• Task brief:
Go through the data line by line from the top, retyping each exactly, and end with the line that contains "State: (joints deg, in".
◆ ◆ ◆ ◆ ◆ ◆ ◆
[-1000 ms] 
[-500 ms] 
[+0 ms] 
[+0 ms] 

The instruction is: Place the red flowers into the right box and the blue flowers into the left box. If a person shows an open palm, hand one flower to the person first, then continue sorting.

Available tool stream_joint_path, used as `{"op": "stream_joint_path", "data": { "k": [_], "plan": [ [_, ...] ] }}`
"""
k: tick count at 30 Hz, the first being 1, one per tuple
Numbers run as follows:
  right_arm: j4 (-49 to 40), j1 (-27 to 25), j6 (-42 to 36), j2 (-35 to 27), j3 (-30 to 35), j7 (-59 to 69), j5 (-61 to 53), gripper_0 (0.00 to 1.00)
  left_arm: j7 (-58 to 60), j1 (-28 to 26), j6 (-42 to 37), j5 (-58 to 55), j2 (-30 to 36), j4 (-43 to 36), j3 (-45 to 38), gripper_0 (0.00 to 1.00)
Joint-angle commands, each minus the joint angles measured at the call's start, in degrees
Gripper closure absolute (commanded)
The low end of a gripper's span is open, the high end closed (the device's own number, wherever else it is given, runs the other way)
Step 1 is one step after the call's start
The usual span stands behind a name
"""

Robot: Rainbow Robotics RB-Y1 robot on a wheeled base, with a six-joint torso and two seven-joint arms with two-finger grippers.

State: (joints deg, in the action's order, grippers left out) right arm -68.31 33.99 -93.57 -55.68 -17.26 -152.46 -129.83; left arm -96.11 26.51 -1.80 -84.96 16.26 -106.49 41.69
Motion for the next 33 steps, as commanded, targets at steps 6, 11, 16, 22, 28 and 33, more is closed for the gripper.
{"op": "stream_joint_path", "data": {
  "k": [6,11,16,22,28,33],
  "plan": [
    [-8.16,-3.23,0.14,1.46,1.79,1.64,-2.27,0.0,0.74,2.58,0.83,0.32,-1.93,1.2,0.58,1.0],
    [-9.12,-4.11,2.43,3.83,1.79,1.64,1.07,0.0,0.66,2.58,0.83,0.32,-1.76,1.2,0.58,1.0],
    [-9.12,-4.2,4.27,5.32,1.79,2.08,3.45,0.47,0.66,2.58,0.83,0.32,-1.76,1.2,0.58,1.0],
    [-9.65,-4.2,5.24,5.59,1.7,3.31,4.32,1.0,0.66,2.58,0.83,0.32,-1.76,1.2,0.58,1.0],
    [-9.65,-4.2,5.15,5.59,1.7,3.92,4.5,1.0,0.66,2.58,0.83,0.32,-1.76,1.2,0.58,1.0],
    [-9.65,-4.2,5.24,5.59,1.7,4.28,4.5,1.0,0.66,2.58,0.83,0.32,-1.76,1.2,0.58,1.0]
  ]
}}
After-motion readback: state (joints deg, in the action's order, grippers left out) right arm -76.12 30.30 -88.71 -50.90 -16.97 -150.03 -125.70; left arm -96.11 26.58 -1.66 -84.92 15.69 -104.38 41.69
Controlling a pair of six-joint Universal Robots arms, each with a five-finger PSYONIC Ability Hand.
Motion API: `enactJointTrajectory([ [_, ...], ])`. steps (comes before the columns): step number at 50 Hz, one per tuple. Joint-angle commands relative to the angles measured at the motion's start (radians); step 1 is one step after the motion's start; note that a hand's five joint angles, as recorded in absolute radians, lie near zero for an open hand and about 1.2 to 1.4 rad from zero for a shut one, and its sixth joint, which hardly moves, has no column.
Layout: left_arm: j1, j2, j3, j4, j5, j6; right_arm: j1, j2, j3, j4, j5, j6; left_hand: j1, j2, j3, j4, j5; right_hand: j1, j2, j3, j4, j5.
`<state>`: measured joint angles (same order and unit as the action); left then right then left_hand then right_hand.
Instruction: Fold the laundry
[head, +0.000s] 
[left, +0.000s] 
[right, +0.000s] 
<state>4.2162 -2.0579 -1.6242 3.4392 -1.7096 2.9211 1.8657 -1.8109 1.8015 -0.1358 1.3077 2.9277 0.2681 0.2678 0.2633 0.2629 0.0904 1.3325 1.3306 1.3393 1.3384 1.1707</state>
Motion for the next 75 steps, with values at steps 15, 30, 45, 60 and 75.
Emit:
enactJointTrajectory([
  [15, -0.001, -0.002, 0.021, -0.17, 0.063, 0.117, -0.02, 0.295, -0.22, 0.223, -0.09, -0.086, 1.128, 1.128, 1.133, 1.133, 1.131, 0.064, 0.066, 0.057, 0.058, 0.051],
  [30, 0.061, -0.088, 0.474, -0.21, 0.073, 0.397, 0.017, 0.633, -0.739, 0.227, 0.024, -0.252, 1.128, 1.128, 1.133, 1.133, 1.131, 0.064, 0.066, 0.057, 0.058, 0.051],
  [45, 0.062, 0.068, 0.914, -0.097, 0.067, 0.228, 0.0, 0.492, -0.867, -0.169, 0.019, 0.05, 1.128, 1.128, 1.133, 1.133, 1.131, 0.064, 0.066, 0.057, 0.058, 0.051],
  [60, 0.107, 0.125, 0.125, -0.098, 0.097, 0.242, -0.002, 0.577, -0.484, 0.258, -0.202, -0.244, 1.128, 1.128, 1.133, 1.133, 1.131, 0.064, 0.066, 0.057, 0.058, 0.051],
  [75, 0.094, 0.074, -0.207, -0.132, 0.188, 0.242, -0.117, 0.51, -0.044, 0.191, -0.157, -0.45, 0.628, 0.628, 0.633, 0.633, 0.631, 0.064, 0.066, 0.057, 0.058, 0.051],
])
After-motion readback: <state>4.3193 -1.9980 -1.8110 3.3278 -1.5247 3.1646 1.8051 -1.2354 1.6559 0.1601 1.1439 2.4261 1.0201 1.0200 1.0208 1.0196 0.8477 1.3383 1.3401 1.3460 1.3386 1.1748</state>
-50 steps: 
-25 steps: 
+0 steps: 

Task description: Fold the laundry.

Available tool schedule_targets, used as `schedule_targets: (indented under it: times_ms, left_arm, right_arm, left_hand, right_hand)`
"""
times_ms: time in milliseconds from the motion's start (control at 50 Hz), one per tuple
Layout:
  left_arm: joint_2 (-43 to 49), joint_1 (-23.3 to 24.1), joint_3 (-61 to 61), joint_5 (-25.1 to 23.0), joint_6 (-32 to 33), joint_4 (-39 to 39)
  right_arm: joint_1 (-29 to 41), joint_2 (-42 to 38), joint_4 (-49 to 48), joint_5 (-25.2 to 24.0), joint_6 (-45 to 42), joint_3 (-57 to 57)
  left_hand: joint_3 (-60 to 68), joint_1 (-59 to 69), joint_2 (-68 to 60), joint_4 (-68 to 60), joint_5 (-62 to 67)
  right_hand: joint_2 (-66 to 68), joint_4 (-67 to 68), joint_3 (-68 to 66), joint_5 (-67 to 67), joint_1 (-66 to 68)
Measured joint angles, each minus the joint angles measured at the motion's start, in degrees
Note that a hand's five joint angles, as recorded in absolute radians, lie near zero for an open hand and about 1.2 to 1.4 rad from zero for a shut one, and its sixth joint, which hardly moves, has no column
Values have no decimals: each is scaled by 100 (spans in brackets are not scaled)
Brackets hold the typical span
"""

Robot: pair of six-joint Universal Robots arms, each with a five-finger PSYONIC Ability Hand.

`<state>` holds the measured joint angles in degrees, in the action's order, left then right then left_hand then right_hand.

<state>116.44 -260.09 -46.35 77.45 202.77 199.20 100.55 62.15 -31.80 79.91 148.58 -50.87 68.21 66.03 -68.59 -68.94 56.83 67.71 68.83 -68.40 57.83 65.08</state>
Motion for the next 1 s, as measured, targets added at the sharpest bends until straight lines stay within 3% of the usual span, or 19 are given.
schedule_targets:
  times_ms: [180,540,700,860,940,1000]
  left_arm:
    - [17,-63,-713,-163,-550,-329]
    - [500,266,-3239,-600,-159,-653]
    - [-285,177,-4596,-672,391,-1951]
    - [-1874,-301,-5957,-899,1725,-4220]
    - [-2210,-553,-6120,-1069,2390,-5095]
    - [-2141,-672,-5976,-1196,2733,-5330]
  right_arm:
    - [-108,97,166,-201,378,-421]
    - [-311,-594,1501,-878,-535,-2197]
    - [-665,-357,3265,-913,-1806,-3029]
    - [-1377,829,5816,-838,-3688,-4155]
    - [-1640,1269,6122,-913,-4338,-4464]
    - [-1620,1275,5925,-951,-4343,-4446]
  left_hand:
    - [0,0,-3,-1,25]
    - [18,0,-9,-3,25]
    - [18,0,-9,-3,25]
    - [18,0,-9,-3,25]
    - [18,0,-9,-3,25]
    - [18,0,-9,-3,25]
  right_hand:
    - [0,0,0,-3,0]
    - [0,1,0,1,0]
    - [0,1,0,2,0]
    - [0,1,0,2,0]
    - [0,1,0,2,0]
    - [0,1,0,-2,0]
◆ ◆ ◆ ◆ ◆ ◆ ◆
• Task result:
[-1000 ms] 
[-500 ms] 
[+0 ms] 
[+0 ms] 

The instruction is: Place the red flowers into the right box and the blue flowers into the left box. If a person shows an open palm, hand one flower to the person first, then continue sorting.

Available tool stream_joint_path, used as `{"op": "stream_joint_path", "data": { "k": [_], "plan": [ [_, ...] ] }}`
"""
k: tick count at 30 Hz, the first being 1, one per tuple
Numbers run as follows:
  right_arm: j4 (-49 to 40), j1 (-27 to 25), j6 (-42 to 36), j2 (-35 to 27), j3 (-30 to 35), j7 (-59 to 69), j5 (-61 to 53), gripper_0 (0.00 to 1.00)
  left_arm: j7 (-58 to 60), j1 (-28 to 26), j6 (-42 to 37), j5 (-58 to 55), j2 (-30 to 36), j4 (-43 to 36), j3 (-45 to 38), gripper_0 (0.00 to 1.00)
Joint-angle commands, each minus the joint angles measured at the call's start, in degrees
Gripper closure absolute (commanded)
The low end of a gripper's span is open, the high end closed (the device's own number, wherever else it is given, runs the other way)
Step 1 is one step after the call's start
The usual span stands behind a name
"""

Robot: Rainbow Robotics RB-Y1 robot on a wheeled base, with a six-joint torso and two seven-joint arms with two-finger grippers.

State: (joints deg, in the action's order, grippers left out) right arm -68.31 33.99 -93.57 -55.68 -17.26 -152.46 -129.83; left arm -96.11 26.51 -1.80 -84.96 16.26 -106.49 41.69

There is nothing more to the output.